文雄が泊まっていた有馬温泉の旅館「たちばな」で仲居として働いていた女性が水死体となって発見される。草壁弘子だった。

ちなみに草壁弘子演じる玄理のセリフは、ほぼ「あなたは本当に嘘がお上手」だけで、それも夢の中で語られるセリフいう設定なのだが、これが伏線の一つになっている。

若くして貿易商として成功している福原優作の怜悧さが光るドラマであるが、優作と聡子のシーンは長回しが多いのが特徴である。高橋一生も蒼井優もとんでもない実力を持った俳優だということが長回しを観ることでわかる。二人とも舞台の経験も豊富で長時間演じ続けることには慣れているはずだが、技巧面でも感情表出面でも完璧としかいいようのない演技を示しており、それを観るだけでも価値のある映画である。

技法としては、手前に人物がいて奥の別の部屋にもう一人の人物がいるという奥行きのあるアングルや、人物を真正面から捉えるという、最近の映画では余り見かけない構図も用いられている。
兵隊を捉える時のカメラワークも優れており、最初は兵隊達の行進前の訓練に優作が興味を示していないことがカメラの動きでわかるが、まもなく太平洋戦争開戦という頃になると相似形の構図で優作が兵隊と軍靴の足音を避けていることがわかるようになっている。

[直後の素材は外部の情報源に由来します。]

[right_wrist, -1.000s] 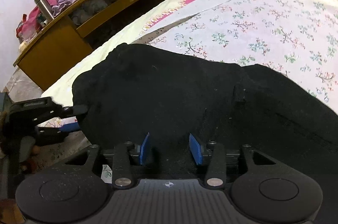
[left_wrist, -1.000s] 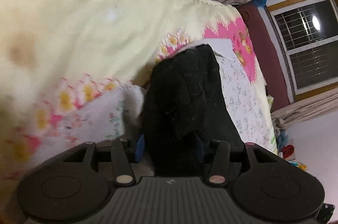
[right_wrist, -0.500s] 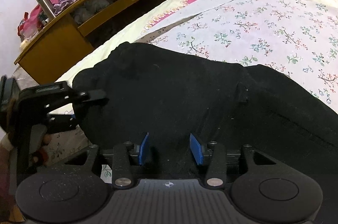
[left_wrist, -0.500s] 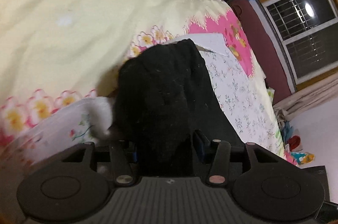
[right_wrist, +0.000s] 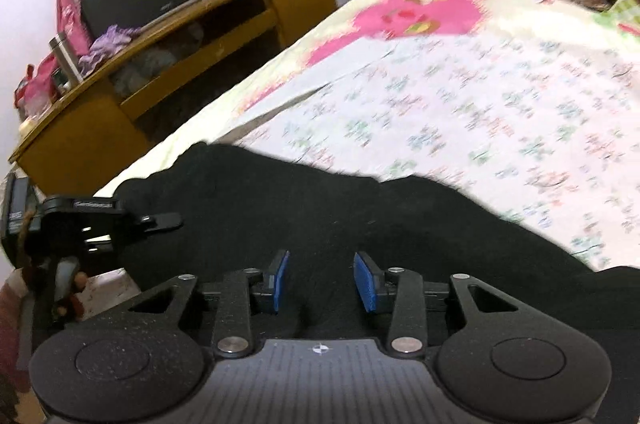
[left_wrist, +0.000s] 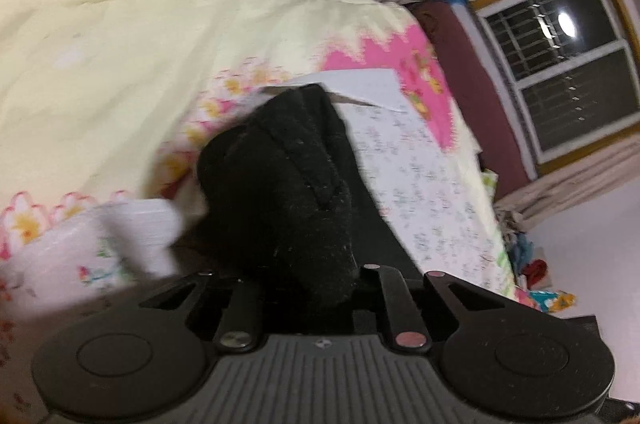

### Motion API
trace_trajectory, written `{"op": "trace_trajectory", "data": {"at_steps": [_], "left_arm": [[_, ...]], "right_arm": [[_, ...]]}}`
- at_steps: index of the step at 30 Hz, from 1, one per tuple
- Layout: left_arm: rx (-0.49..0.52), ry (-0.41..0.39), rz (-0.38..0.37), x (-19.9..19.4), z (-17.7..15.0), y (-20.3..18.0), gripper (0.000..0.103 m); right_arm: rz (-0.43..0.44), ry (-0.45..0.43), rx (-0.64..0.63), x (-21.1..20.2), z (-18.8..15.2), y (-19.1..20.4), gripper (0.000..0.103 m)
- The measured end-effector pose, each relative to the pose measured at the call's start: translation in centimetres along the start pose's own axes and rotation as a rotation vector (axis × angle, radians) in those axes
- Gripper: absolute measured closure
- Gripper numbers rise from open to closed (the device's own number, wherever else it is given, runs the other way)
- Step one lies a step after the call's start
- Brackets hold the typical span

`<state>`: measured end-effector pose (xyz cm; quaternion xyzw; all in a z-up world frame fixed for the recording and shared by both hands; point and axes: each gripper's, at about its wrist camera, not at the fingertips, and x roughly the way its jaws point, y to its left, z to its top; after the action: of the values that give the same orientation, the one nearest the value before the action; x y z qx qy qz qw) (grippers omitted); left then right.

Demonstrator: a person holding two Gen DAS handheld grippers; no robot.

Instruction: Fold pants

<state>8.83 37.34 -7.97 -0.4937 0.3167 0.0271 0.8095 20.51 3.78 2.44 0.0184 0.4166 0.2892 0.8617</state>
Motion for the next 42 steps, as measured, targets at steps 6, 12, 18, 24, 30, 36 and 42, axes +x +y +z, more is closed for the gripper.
{"op": "trace_trajectory", "data": {"at_steps": [6,12,18,24,30,36,42], "left_arm": [[0.041,0.01,-0.158,0.5,-0.2,-3.0,0.079],[0.149,0.118,-0.276,2.8,-1.7,-6.9,0.079],[0.323,0.294,-0.428,4.8,-4.9,-12.6,0.079],[0.345,0.472,-0.54,8.8,-10.1,-16.1,0.079],[0.38,0.508,-0.549,11.7,-13.0,-18.5,0.079],[0.574,0.571,-0.462,13.4,-17.0,-20.8,0.071],[0.815,0.538,-0.305,13.0,-20.4,-21.9,0.057]], "right_arm": [[-0.039,0.124,-0.001,5.1,-2.8,-1.1,0.084],[-0.044,0.105,0.039,5.4,-2.6,-2.2,0.098],[0.057,0.113,0.242,5.4,-2.5,-5.2,0.098],[0.172,0.047,0.564,2.1,-5.2,-11.0,0.098],[0.207,-0.023,0.715,-1.4,-7.9,-15.4,0.095],[0.143,-0.098,0.773,-6.6,-10.0,-18.4,0.087],[0.051,-0.169,0.703,-9.3,-9.9,-19.4,0.076]]}}
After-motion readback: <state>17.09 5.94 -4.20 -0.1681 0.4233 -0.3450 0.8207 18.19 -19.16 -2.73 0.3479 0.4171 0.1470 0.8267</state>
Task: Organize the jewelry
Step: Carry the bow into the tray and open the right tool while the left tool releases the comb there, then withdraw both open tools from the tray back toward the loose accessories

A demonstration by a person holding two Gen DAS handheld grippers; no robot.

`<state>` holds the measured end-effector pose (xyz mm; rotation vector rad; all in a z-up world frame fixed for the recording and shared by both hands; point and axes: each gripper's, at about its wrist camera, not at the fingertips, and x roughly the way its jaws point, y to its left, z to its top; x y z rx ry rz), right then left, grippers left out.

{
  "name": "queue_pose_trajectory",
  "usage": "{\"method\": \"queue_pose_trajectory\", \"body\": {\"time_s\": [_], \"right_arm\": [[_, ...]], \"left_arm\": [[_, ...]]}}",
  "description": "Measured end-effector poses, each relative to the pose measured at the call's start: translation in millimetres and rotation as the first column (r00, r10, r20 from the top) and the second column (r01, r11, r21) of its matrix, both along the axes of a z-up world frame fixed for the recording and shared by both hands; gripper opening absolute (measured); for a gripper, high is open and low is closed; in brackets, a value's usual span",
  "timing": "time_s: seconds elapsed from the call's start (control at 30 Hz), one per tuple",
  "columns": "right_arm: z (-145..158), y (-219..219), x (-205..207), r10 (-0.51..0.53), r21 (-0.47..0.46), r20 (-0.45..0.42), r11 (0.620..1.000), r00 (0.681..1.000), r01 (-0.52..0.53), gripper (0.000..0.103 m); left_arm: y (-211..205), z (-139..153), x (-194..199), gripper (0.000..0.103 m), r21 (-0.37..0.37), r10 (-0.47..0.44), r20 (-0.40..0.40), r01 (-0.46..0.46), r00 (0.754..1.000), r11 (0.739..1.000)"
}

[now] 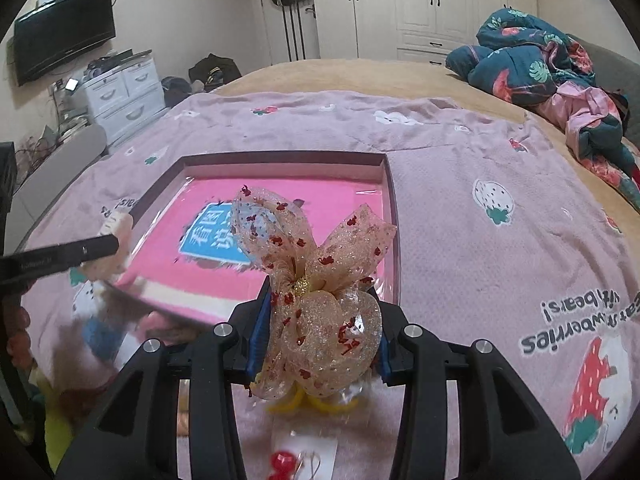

その場面にいる優作以外の人物は兵隊達に向かって万歳を繰り返すなど、完全に時流に乗っている。

「敵を欺くにはまず味方から」という言葉があるが、全ては優作のシナリオ通りとなり、聡子に「お見事です!」と言わせることになる。
一方で、夫婦がずっと愛し合っていることは、優作が別れ際に聡子に語ったセリフと精神病院に入った聡子の様子、そしてラストの字幕でしか仄めかされないのだが、「確実にそう」だとわかるようになっている。語らないことで明らかにするという、黒沢清らしい手法でもある。戦時を描いた作品であるが、最も根底にあるのは愛だ。

個人的に好きなのは、外が見えないためどこを走っているのかわからない市電(ロマンスカー)に人物が乗っている場面である。私が初めて観た黒沢清監督の映画である「CURE」に役所広司とその妻役である中川安奈(2014年に死去)がどこに行くのかわからないバスに乗っているシーンがあるのだが、それを連想する。「CURE」の場合は妻が精神病院に入院することは観ている側もわかっているのだが、そのバス内のシーンだけ現実感がなく、アンバランスである。「スパイの妻」でもやはり先行きが見えない時代の象徴として、非現実感を伴って登場している。